A review of VectorH: Taking SQL-on-Hadoop to the Next Level

Actian Vector in Hadoop (VectorH) is an SQL-on-Hadoop system built on a Vectorwise system designed for high performance in analytical database applications. The idea behind vectorization is that you are operating on large segments using the same operator. Vectorwise operations are preferable over column stores.

Note: This review is in the format of the CS265 Discussion format and may reflect my personal opinion.

1. What is the problem?

SQL-on-Hadoop systems struggle because they have long-running processes. While YARN can help improve scheduling policies, it is not viable to send a query to YARN because the query should run on a thread that is part of the active server process. Going out-of-process increases latency.
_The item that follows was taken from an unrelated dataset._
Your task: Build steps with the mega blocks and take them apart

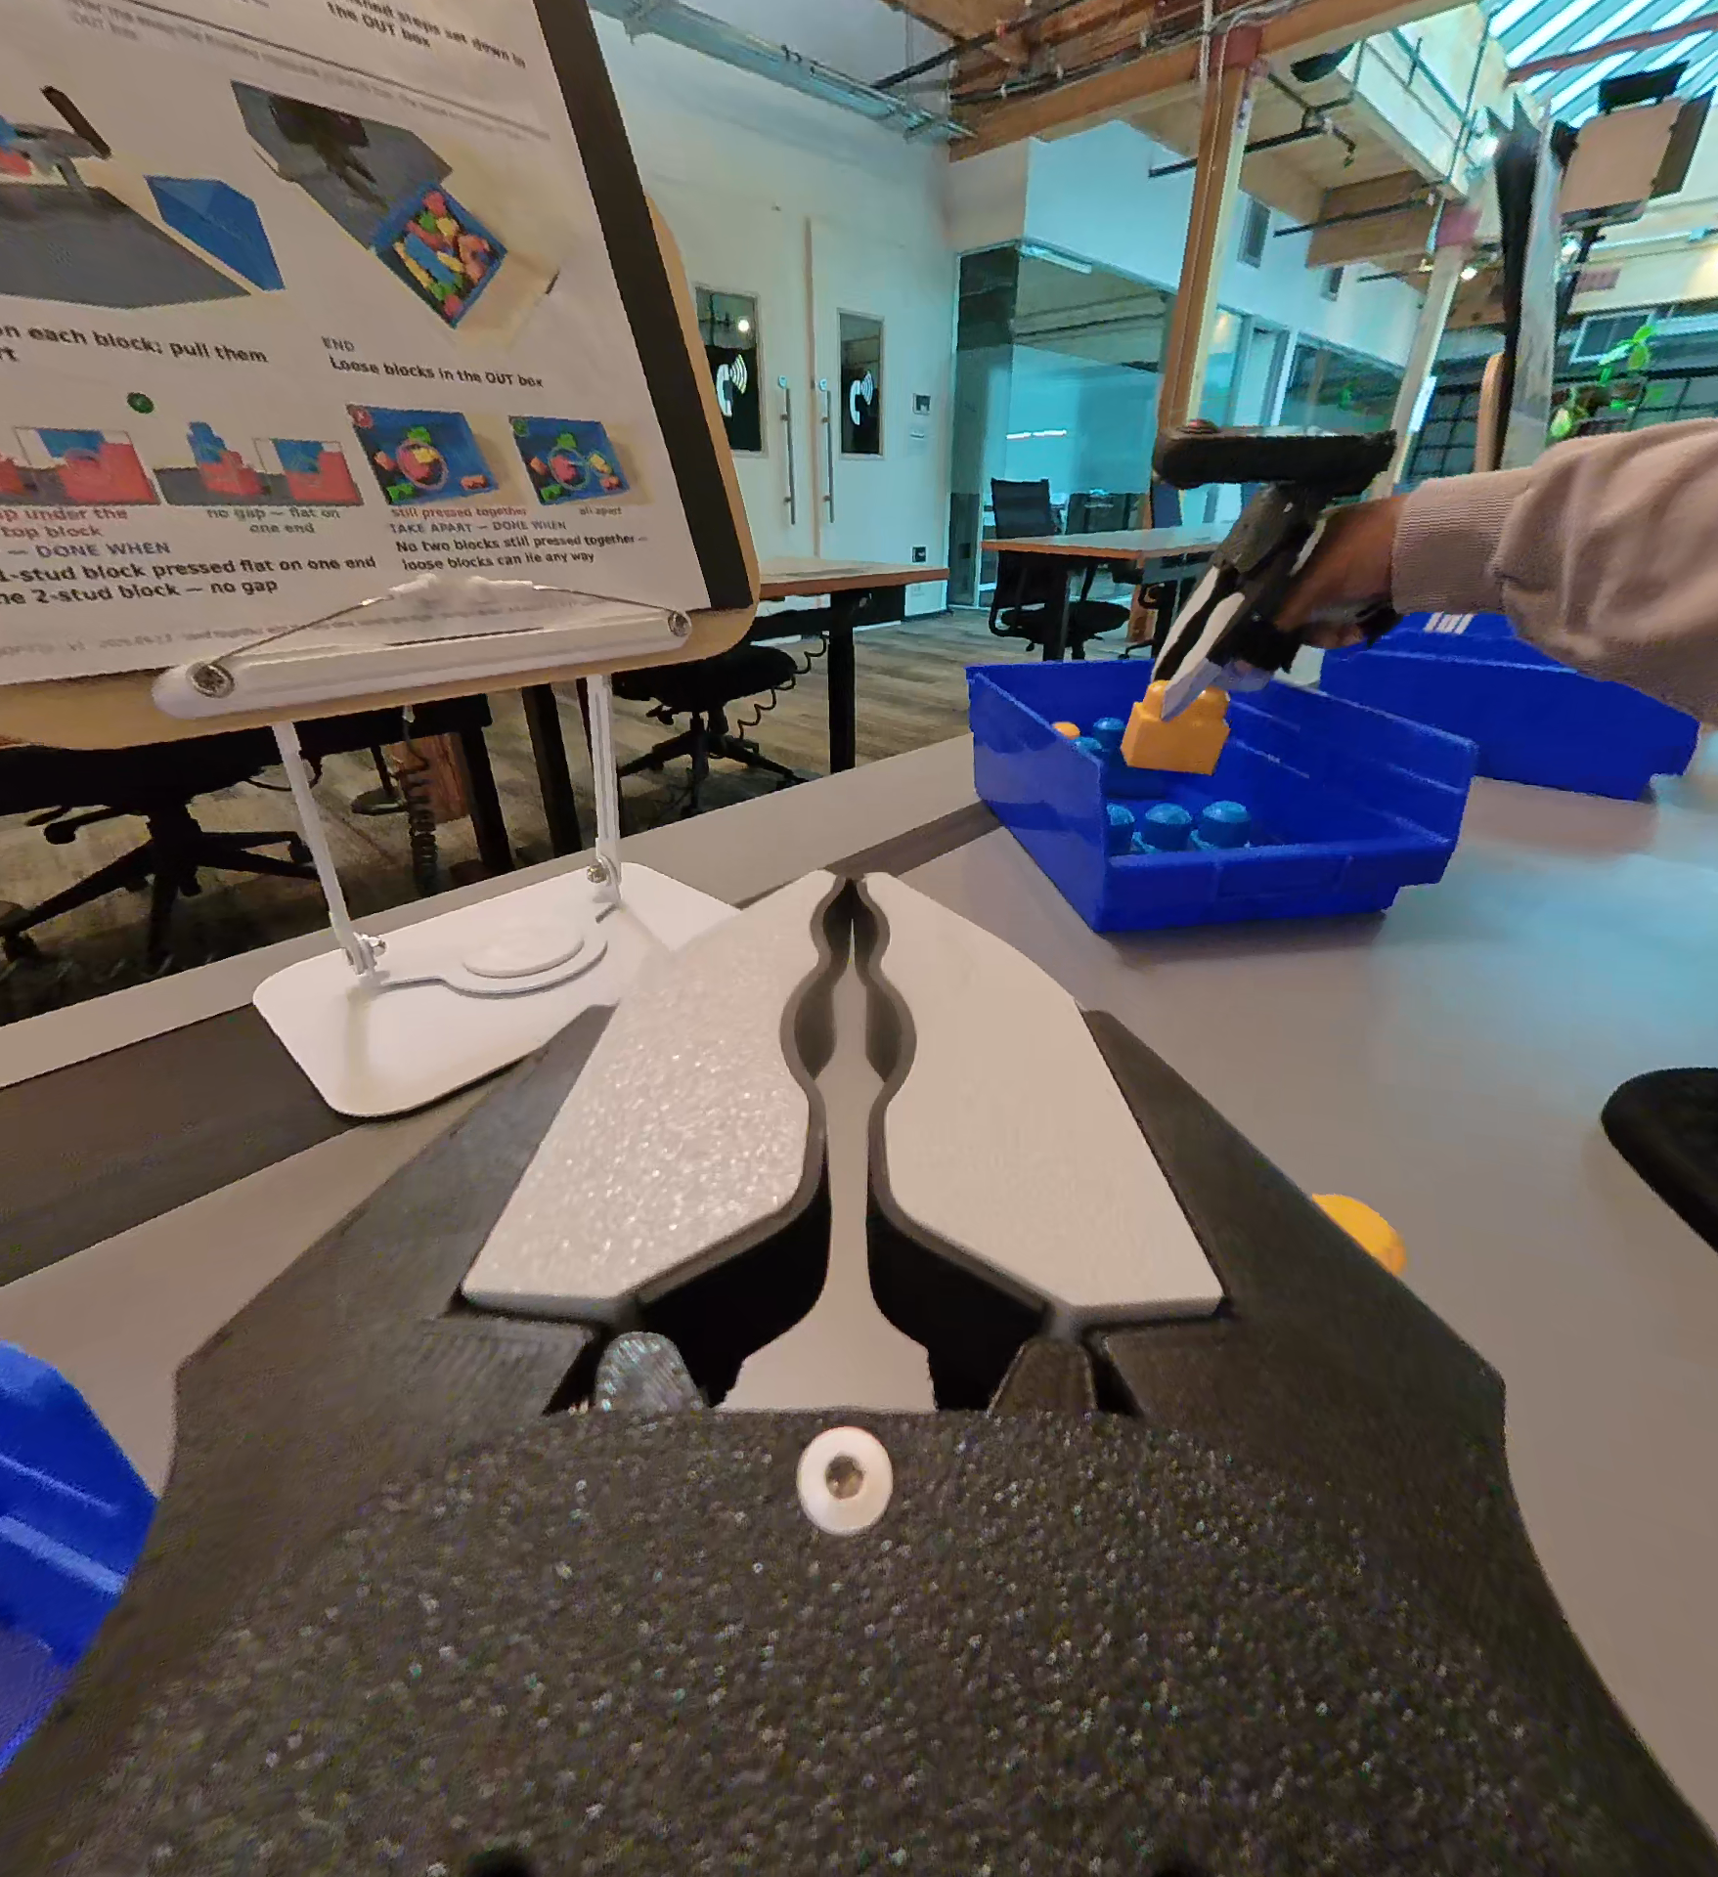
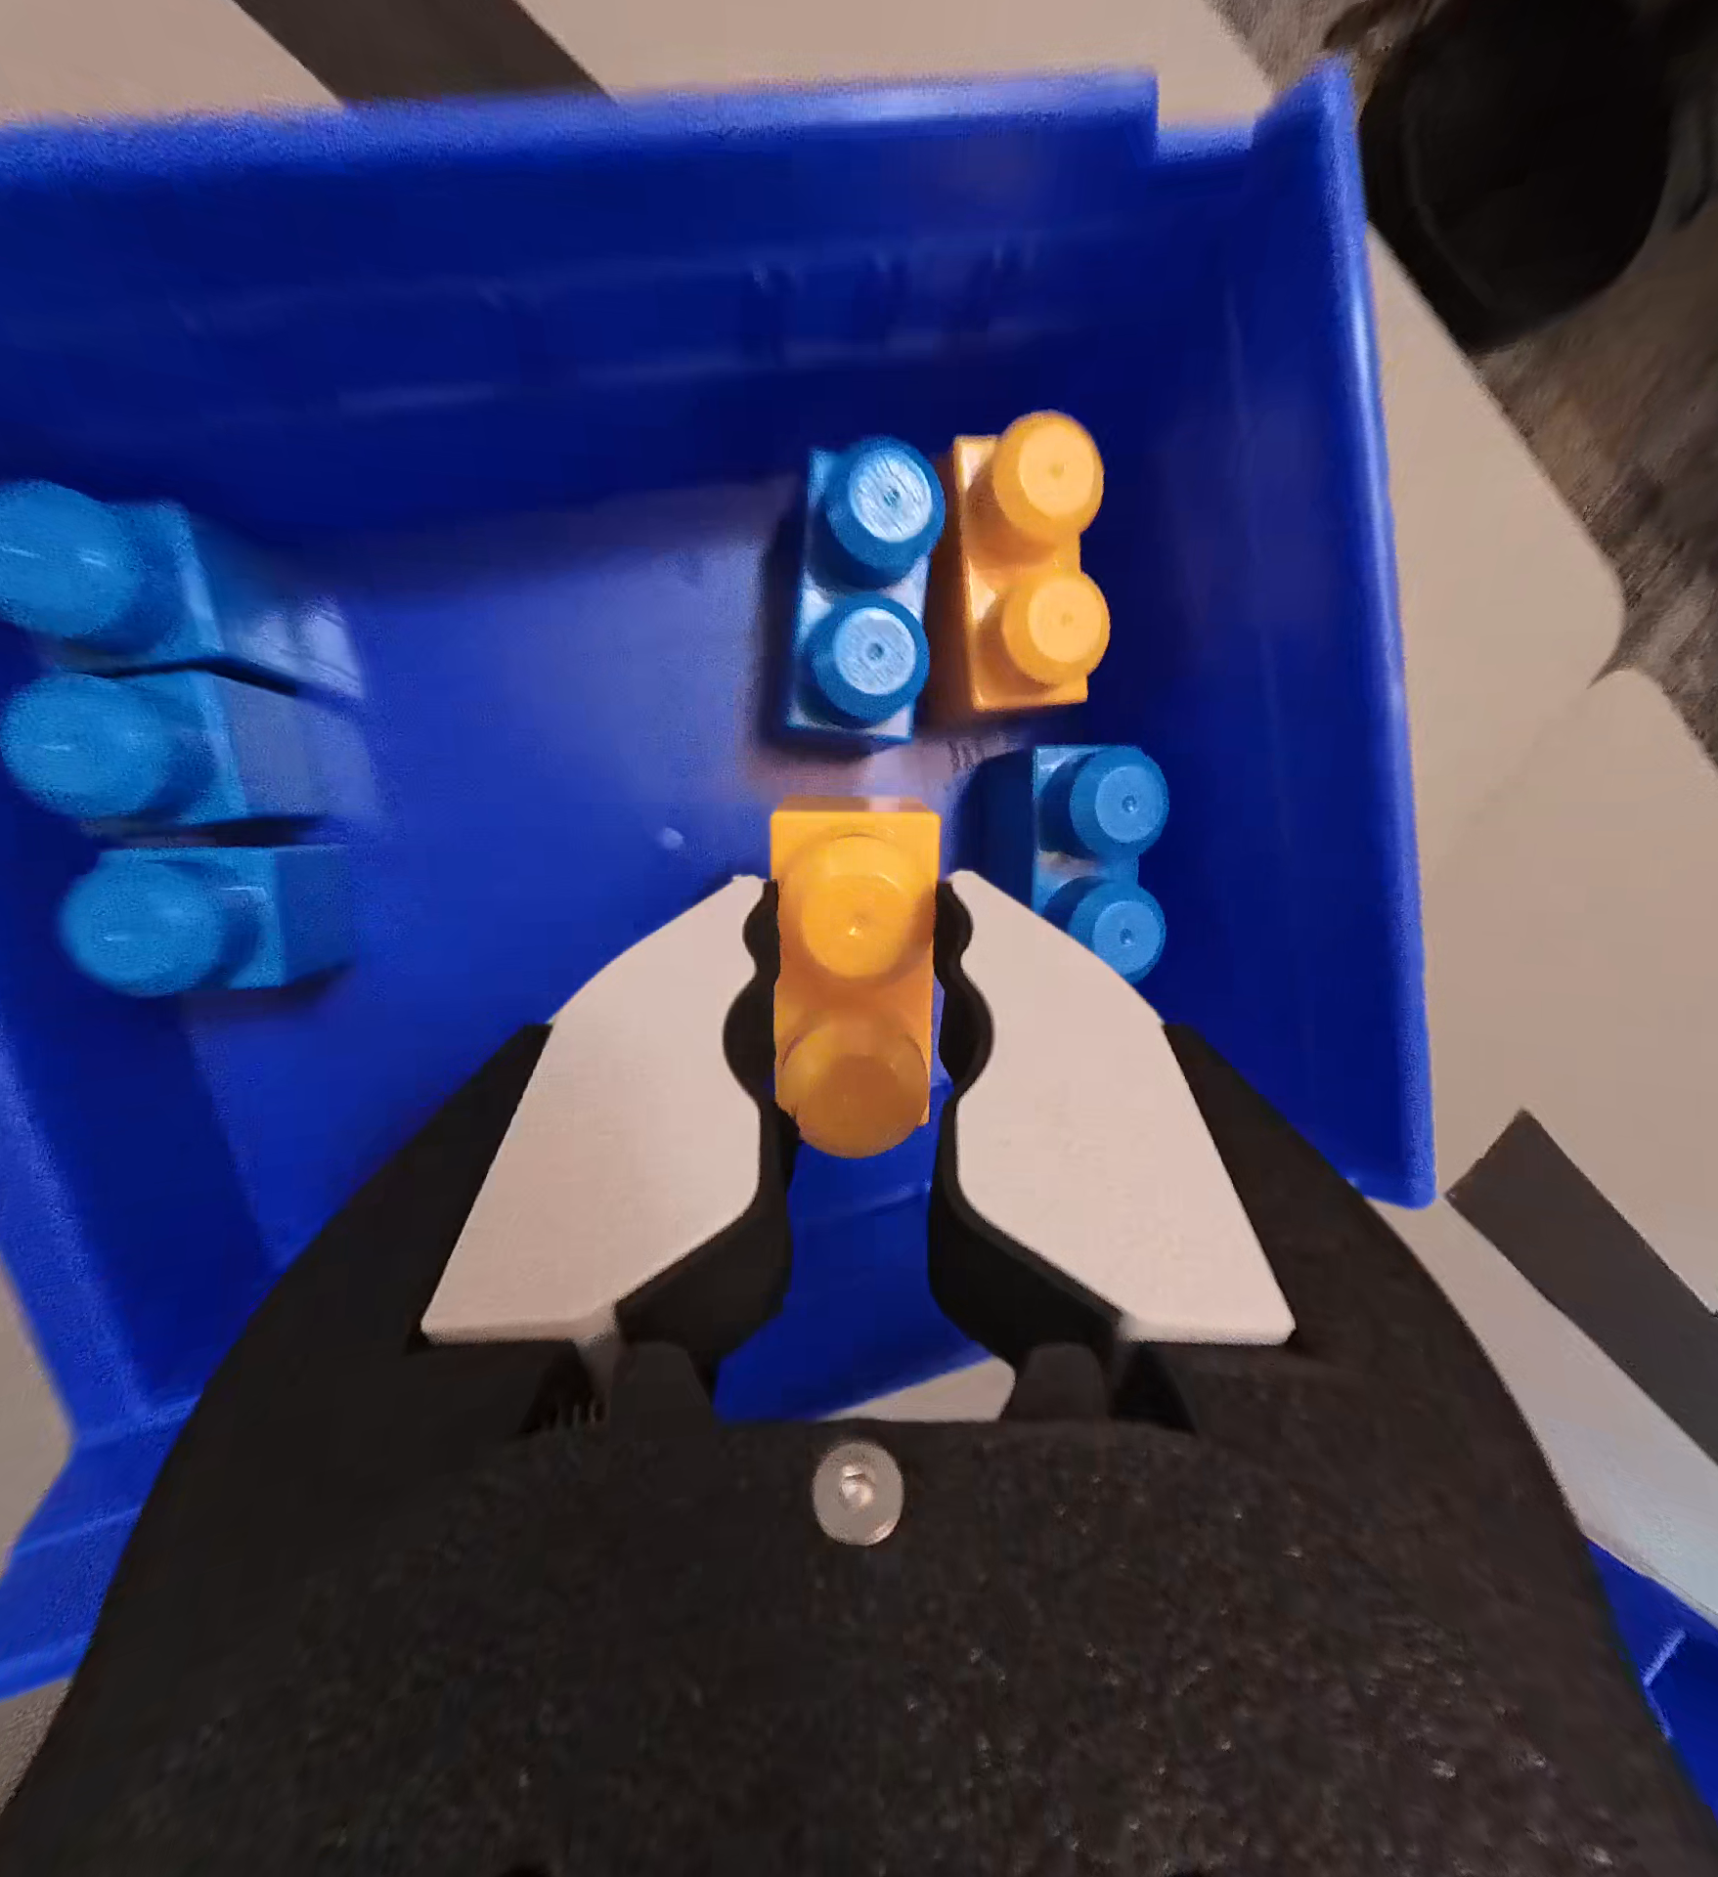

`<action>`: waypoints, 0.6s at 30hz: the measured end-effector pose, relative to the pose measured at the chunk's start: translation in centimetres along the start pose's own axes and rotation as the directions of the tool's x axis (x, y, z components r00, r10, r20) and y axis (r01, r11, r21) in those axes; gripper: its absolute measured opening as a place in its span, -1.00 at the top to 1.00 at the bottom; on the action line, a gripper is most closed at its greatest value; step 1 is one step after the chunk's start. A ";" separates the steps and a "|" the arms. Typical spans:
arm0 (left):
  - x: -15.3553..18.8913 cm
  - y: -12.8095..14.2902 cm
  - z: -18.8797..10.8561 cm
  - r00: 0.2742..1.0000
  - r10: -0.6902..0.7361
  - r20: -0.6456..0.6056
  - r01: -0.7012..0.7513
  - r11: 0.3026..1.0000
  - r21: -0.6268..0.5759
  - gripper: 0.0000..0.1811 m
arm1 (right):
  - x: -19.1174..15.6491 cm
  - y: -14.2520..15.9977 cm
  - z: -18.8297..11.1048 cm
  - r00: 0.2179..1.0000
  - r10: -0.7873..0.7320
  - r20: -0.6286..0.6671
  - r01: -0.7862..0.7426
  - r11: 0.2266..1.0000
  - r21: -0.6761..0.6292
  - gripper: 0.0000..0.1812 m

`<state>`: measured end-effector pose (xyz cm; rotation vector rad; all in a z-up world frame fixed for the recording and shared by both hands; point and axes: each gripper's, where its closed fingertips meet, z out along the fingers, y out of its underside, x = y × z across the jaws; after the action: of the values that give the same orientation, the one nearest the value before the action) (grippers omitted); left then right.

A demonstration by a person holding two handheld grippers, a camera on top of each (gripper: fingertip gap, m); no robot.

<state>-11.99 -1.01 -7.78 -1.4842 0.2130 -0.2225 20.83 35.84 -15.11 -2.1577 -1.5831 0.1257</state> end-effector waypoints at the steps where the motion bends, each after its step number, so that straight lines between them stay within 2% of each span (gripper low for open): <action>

The biggest problem is taking the Vectorwise system, which is designed for a single server, and converting to VectorH, which is a shared-nothing product. The goal is to keep the vectorized processing

2. Why is it important?

SQL-on-Hadoop provides many benefits of a MPP database (massively parallel processing database) - while Hadoop is analogous to the dedicated hardware of a traditional MPP system. Often times we try to scale vertically to increase performance, but if Hadoop is the hardware, we can scale horizontally. An MPP database is optimized to be processed in parallel for many operations over many processing units at a time, but these processes may be reads OR writes. Therefore, the large amount of data typically limits concurrency.

3. Why is it hard?

SQL-on-Hadoop runs on a cluster of nodes. This means that data must be distributed across all nodes - which run the process in parallel across nodes and the cores within each node. Even in a regular MPP dividing tasks among resources is a hard task.

Not only is this challenge exacerbated over a cluster, but also by the many processes and Hadoop jobs that take resources - including now network and additional disk. Larger systems have hundreds of nodes, and if each have 20 cores, that is 2000 buffers - leading to an increased number of translation lookaside buffer (TLB) misses. Since the TLB stores translations of virtual memory to physical memory - the alternative is a much more time-consuming page-walk. Further, this leads to buffering many gigabytes.

4. Why existing solutions do not work?

Previous solutions implement some or all of the following techniques:

Column stores to reduce the amount of read-write and memory footprint
Data compression (such as in "Data Blocks: Hybrid OLTP and OLAP on Compressed Storage using both Vectorization and Compilation") to reduce the memory footprint
data-skipping materialized indices (such as MinMax) that identify characteristics of the data before being read in to the query interpreter
Use of hardware-optimized query logic

The concept of using Hadoop (or HDFS) as the foundation is relatively new and helps aid in horizontal scalability and replication.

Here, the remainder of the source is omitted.